前述した『経常益』から特別損益(固定資産や投資有価証券の取引など、会社の業務内容とは関係ない部分で一時的に発生した損益)と、税金(法人税・事業税・法人税等調整額など)を加減して残った利益となります。
要は企業としての最終的な利益であり、この最終益が企業価値を算出する際に考慮される最も重要な項目とも言えます。
決算業績【本決算】
ここでは前述した『決算項目内容』を踏まえて、出前館の本決済(1年ごとの決算)の業績内容を紹介していきます。
尚、本記事では 業績内容を分かりやすくするために 億単位・万単位(いずれも円)で表示し 小数点以下の数値は四捨五入し簡潔化しています。
※より詳しい数値を知りたい場合は出前館が公表している決算業績を ご確認ください。
そして、2024年から2026年(予想)までの本決算の業績内容は以下となります。
| 決算期 | 2024年8月実績 | 2025年8月(予想) | 2025年8月実績 | 2026年8月(予想) |
|---|---|---|---|---|
| 売上高 | 504億 | 530億 | 397億 | 441億 |
| 営業益 | -60億 | 100万 | -49億 | -40億 |
| 経常益 | -59億 | 1300万 | -50億 | -40億 |
| 最終益 | -37億 | 100万 | -50億 | -40億 |
| 発表日 | 2024/10/11 | 2024/10/11 | 2025/10/15 | 2025/10/15 |
1つ目の注目点は『2025年8月期の予想と実績』で、2024年10月予想の段階では黒字化となる予定でしたが、結果的には50億の赤字という結果となり通期での黒字化は今年も実現できませんでした。

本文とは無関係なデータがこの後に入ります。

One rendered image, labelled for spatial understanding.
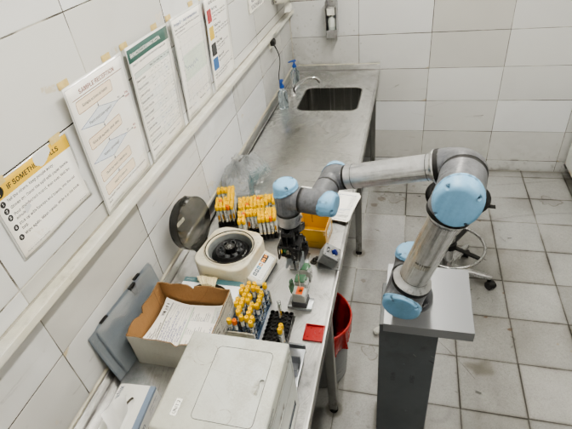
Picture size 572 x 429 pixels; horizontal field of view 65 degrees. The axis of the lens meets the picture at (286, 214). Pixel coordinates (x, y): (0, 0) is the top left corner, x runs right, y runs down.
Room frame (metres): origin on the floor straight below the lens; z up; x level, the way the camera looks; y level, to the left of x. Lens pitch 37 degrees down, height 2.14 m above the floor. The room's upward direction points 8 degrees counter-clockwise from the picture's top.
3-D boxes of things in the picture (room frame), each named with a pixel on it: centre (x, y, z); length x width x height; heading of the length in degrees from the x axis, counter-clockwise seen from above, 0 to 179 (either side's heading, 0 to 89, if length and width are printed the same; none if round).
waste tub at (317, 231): (1.48, -0.11, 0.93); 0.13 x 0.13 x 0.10; 69
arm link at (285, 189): (1.09, -0.01, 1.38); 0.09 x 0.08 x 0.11; 62
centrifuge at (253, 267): (1.35, 0.22, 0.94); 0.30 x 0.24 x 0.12; 63
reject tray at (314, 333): (0.98, -0.04, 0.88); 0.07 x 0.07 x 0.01; 72
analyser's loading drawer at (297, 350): (0.81, 0.06, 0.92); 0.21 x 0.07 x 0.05; 162
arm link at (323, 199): (1.06, -0.11, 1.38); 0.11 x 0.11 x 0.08; 62
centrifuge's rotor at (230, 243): (1.36, 0.24, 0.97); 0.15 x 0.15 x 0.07
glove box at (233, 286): (1.20, 0.32, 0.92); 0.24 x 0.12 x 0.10; 72

そして、来期も40億の赤字予測となっており、黒字化が実現するのは早くても2027年ということになりますが、現実的には2030年ぐらいでようやく実現できるといったところでしょうか。
2つ目の注目点は『売上高』で、2024年8月期(売上高504億)から1年で100億以上も売上高が下がっています。

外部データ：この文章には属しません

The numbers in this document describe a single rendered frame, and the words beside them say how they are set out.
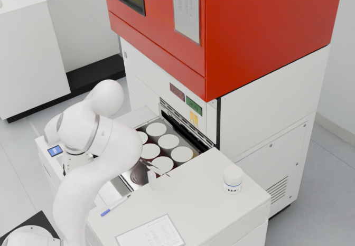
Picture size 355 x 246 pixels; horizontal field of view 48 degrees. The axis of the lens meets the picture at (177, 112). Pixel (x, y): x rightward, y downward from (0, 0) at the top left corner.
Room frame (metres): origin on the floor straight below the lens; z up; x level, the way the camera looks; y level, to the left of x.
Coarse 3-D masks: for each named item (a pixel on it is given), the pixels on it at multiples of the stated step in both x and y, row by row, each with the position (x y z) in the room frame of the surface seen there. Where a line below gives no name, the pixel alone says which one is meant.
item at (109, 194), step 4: (108, 184) 1.16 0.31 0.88; (112, 184) 1.16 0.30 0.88; (100, 188) 1.14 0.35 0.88; (104, 188) 1.14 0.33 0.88; (108, 188) 1.14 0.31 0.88; (112, 188) 1.13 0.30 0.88; (100, 192) 1.12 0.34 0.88; (104, 192) 1.12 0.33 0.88; (108, 192) 1.12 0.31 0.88; (112, 192) 1.11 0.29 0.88; (116, 192) 1.11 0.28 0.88; (100, 196) 1.10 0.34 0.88; (104, 196) 1.09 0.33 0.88; (108, 196) 1.09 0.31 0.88; (112, 196) 1.09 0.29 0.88; (116, 196) 1.09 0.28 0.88; (120, 196) 1.09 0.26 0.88; (104, 200) 1.07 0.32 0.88; (108, 200) 1.07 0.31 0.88; (112, 200) 1.07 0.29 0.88
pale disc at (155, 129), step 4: (152, 124) 1.52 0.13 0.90; (156, 124) 1.52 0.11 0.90; (160, 124) 1.51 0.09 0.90; (148, 128) 1.49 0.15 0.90; (152, 128) 1.49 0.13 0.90; (156, 128) 1.48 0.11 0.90; (160, 128) 1.48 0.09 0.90; (164, 128) 1.48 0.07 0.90; (148, 132) 1.46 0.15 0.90; (152, 132) 1.46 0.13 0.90; (156, 132) 1.46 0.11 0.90; (160, 132) 1.46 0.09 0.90; (164, 132) 1.45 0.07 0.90
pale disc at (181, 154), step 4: (176, 148) 1.33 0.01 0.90; (180, 148) 1.33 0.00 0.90; (184, 148) 1.33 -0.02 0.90; (188, 148) 1.33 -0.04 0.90; (172, 152) 1.31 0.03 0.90; (176, 152) 1.31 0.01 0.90; (180, 152) 1.31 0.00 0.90; (184, 152) 1.31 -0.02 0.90; (188, 152) 1.31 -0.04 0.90; (192, 152) 1.30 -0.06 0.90; (172, 156) 1.29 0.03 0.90; (176, 156) 1.28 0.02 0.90; (180, 156) 1.28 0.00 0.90; (184, 156) 1.28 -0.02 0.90; (188, 156) 1.28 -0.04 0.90; (176, 160) 1.26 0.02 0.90; (180, 160) 1.26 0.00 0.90; (184, 160) 1.25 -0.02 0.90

売上高が下がったと思われる理由について後述しますが、黒字化を実現するためにも売上高上昇がカギとなります。
その大事な売上高ですが、来期(2026年8月)予想は441億となっており今期(2025年8月)の397億よりは高いものの、前期(2024年8月)の504億にはおよびません。
こうした実績及び予想を踏まえると出前館の黒字化が先か撤退(サービス終了)が先かの勝負になってくるのかもしれません。
出前館の売上高が落ちた理由とは

『決算業績詳細』でも説明したように今期(2025年8月)は前期(2024年8月)に比べて売上高が100億以上も落ちてしまったわけですが、どうしてこれだけ下がってしまったのでしょうか。

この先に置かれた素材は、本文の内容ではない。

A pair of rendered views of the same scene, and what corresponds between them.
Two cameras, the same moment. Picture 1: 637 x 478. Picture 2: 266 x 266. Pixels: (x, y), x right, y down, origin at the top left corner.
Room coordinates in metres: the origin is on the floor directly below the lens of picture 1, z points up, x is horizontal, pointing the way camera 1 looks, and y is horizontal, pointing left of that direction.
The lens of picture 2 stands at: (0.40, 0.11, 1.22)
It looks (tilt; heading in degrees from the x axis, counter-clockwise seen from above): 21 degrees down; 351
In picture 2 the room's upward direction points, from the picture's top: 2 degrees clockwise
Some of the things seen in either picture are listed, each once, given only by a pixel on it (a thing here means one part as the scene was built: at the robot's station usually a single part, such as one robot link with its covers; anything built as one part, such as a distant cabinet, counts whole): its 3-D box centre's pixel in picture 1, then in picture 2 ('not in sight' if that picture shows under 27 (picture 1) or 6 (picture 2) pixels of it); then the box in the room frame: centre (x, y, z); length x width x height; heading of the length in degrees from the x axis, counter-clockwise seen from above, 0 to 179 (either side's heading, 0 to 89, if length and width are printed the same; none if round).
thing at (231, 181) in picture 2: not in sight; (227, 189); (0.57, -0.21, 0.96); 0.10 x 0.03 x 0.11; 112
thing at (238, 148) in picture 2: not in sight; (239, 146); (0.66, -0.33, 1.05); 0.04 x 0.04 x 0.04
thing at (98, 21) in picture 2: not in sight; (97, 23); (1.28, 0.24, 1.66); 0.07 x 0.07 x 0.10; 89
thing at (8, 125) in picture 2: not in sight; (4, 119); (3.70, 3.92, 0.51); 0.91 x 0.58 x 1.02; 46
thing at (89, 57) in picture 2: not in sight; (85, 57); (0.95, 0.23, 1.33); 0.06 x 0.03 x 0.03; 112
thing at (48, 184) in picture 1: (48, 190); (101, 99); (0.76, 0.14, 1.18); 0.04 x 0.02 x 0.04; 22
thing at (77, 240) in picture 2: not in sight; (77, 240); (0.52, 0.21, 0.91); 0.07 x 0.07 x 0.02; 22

その売上高が落ちた理由を「2025年8月期 通期 決算説明会資料」の内容や私の憶測を交えて解説していきます。
フードデリバリー市場規模の縮小
出前館は決算説明会資料を通じて、2025年8月期の売上高が落ちた最大の原因は日本国内でのフードデリバリー需要の低迷と言っており、実際のフードデリバリー市場規模の推移は以下となります。

本格的なフードデリバリーが全国的に展開したのが最近だと考えると、2023年には過去最高となる数値を記録しており、コロナ過 真っ只中の2020年以降も少しずつ市場規模を拡大してきたと言えます。
個人的にはコロナ過であった2020年がフードデリバリー市場のピークと思っていただけに、上のグラフは意外な結果だと感じました。
そして、忘れてならないのは2024年の市場規模(見込み)で、2023年のピークよりも若干落ち込む結果になることが見込まれています。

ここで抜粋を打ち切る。